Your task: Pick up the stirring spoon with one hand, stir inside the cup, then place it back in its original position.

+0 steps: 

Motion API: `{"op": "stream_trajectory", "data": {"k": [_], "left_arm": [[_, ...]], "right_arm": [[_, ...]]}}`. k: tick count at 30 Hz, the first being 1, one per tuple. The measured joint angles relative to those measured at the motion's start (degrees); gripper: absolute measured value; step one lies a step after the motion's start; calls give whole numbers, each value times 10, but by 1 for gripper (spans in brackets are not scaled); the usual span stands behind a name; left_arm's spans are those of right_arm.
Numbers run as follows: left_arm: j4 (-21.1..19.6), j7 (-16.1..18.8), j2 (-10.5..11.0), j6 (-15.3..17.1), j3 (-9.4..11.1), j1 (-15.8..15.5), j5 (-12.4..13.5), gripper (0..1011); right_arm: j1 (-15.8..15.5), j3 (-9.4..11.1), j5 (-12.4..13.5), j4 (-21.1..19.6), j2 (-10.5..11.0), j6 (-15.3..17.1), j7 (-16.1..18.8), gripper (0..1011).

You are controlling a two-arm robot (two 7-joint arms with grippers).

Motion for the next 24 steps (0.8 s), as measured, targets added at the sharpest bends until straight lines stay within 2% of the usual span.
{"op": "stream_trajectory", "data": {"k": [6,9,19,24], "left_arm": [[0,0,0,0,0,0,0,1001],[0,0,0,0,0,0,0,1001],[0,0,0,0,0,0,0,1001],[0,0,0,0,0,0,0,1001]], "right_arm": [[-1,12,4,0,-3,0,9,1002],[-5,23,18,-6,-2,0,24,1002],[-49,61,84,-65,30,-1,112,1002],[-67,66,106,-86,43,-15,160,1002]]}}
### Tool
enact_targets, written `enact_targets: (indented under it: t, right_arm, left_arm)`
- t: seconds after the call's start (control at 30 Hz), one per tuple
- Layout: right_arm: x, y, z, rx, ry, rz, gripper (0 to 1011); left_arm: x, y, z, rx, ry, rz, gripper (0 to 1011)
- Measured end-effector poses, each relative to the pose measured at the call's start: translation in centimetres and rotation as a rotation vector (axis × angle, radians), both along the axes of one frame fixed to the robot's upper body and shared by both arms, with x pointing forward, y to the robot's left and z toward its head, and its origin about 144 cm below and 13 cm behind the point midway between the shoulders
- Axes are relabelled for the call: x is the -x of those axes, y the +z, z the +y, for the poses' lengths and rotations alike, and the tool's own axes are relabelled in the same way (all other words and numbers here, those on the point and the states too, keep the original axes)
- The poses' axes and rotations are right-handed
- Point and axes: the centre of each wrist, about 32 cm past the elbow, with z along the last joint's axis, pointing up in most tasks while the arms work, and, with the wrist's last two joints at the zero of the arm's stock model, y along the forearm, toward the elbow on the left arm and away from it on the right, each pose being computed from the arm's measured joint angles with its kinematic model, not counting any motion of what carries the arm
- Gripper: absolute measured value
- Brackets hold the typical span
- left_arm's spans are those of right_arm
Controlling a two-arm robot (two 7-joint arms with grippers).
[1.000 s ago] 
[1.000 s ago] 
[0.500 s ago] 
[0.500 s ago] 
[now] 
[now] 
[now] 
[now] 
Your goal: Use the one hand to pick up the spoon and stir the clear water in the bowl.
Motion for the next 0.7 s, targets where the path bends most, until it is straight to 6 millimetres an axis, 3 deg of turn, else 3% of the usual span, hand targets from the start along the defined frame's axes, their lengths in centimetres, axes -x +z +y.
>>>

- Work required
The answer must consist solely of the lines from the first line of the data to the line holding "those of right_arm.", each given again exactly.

- Response to this task
Your task: Pick up the stirring spoon with one hand, stir inside the cup, then place it back in its original position.

+0 steps: 

Motion API: `{"op": "stream_trajectory", "data": {"k": [_], "left_arm": [[_, ...]], "right_arm": [[_, ...]]}}`. k: tick count at 30 Hz, the first being 1, one per tuple. The measured joint angles relative to those measured at the motion's start (degrees); gripper: absolute measured value; step one lies a step after the motion's start; calls give whole numbers, each value times 10, but by 1 for gripper (spans in brackets are not scaled); the usual span stands behind a name; left_arm's spans are those of right_arm.

Here the work on this exercise is complete.